Мы сидели втроём в той комнате всю ночь — Алексей, Люба и я. Они говорили — по очереди, перебивая друг друга, дополняя, поправляя, — а я слушал. И слушая, чувствовал, как мой мир — тот спокойный, понятный, инженерный мир, в котором всё имело причину и следствие, — медленно рассыпается, как рассыпается карточный домик под дыханием.
Люба была из Харькова. Её семья бежала в двадцатом, через Константинополь, потом Париж, потом Венеция. Она встретила человека — не буду называть его имени, это неважно, — который обещал ей любовь, защиту, будущее. Он оказался торговцем людьми. Он продал её в дом, где женщины торговали собой за еду и крышу над головой. Она пробыла там два года, пока Алексей не выкупил её — отдав всё, что имел.
Они поженились. Не по любви — Алексей был честен: это была сделка. Он давал ей имя, документы, возможность уйти из того дома. Она давала ему... что? Общение? Иллюзию семьи? Он не объяснил.
Но она не ушла из прошлого. Она продолжала любить того человека — торговца, мерзавца, который продал её. Любила страстно, безумно, вопреки всякой логике. Знала, что он негодяй — и любила. Знала, что он никогда не придёт за ней — и ждала.

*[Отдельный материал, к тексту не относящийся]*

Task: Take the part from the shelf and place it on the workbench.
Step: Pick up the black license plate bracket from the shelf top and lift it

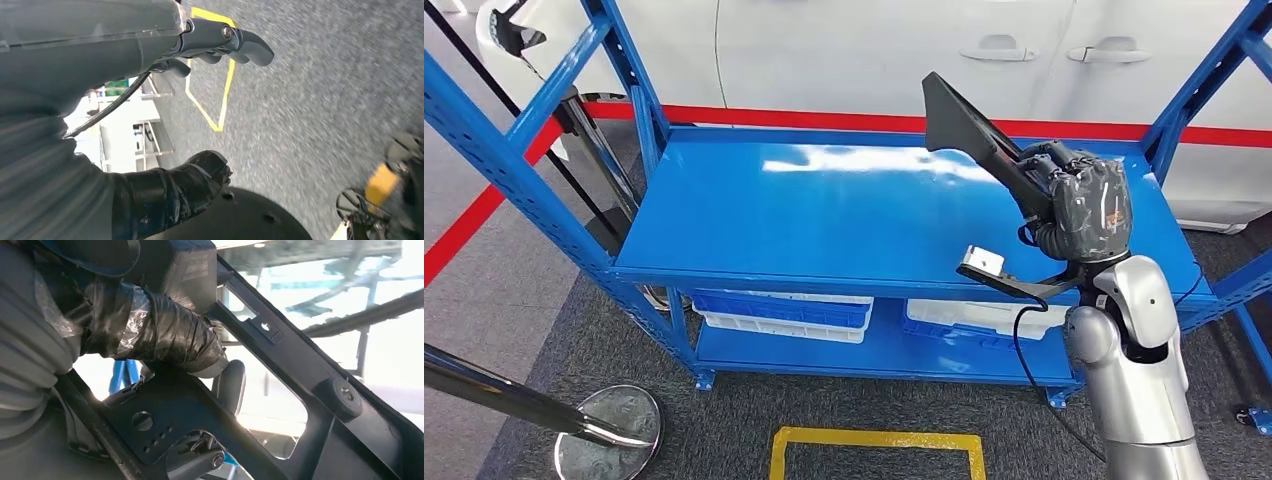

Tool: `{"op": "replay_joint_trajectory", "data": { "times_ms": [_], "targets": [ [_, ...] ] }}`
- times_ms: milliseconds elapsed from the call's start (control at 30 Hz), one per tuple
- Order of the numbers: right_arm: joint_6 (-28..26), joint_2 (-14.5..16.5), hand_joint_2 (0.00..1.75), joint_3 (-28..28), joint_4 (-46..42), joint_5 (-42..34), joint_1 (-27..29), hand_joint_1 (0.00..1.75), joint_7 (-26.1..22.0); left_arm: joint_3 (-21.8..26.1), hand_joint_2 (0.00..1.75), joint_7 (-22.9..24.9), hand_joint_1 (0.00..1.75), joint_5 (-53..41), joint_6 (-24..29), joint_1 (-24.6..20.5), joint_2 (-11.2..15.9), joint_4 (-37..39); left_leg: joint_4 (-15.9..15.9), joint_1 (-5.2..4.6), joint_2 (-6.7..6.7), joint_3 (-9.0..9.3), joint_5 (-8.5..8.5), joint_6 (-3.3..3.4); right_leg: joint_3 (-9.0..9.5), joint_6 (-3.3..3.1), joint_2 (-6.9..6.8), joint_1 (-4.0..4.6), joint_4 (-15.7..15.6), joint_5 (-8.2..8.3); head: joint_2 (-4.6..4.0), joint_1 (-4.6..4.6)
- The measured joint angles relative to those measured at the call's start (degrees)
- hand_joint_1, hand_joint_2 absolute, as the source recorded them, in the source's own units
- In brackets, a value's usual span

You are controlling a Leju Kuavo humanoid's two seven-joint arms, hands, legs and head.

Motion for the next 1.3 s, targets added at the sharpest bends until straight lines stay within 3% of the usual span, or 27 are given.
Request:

— Ты понимаешь это? — спросил меня Алексей. — Я пытался понять три года. Не могу. Я спасаю её — она любит того, кто её погубил. Я даю ей свободу — она выбирает тюрьму. Почему? Почему люди любят тех, кто их убивает?
Я не знал, что ответить. В моём мире — в мире чертежей и расчётов — такого не бывало. Там всё было разумно: если конструкция плоха, её не любят; если материал некачественный, его отбраковывают. Всё просто. Всё логично.
Но она сидела передо мной — живая, дышащая, с этой безумной любовью в глазах, — и логика здесь не работала.
— Он говорил мне, что я нужна ему, — сказала Люба тихо. — Никто никогда не говорил мне этого. Родители мертвы. Брат пропал. Я была никем. А он сказал: ты нужна мне. И это правда. Я ему нужна была — чтобы продать. Но он не солгал. Я действительно была ему нужна. Понимаешь? Первый раз в жизни я была кому-то нужна.
Мы вышли на рассвете. Снег перестал. Небо светлело — серое, без просвета. Алексей проводил меня до пансиона.
— Зачем ты показал мне это? — спросил я у порога.
Он долго молчал. Потом сказал:
— Потому что ты всегда был уверен. В себе, в своих решениях, в том, как устроен мир. Ты инженер. Ты строишь мосты. Ты знаешь, что если расчёт верен, мост выдержит. Я хотел, чтобы ты увидел... что есть вещи, которые не рассчитываются. Что человек — это не мост. Что любовь — не конструкция. Что всё, что мы знаем о жизни, может оказаться ложью в одно мгновение.
Он ушёл. Я поднялся в номер, лёг на кровать и лежал с открытыми глазами, глядя в потолок.
Я уехал из Венеции через два дня — раньше, чем планировал. Не мог оставаться. Не мог смотреть на Алексея, на Любу, на их странный, искалеченный союз, который одновременно был спасением и проклятием.
Вернулся в Берлин, к жене, к работе, к своим чертежам.
Алексей написал мне через полгода. Люба ушла. Вернулась к тому человеку. Он принял её, а потом избил и выгнал. Она умерла в больнице от пневмонии.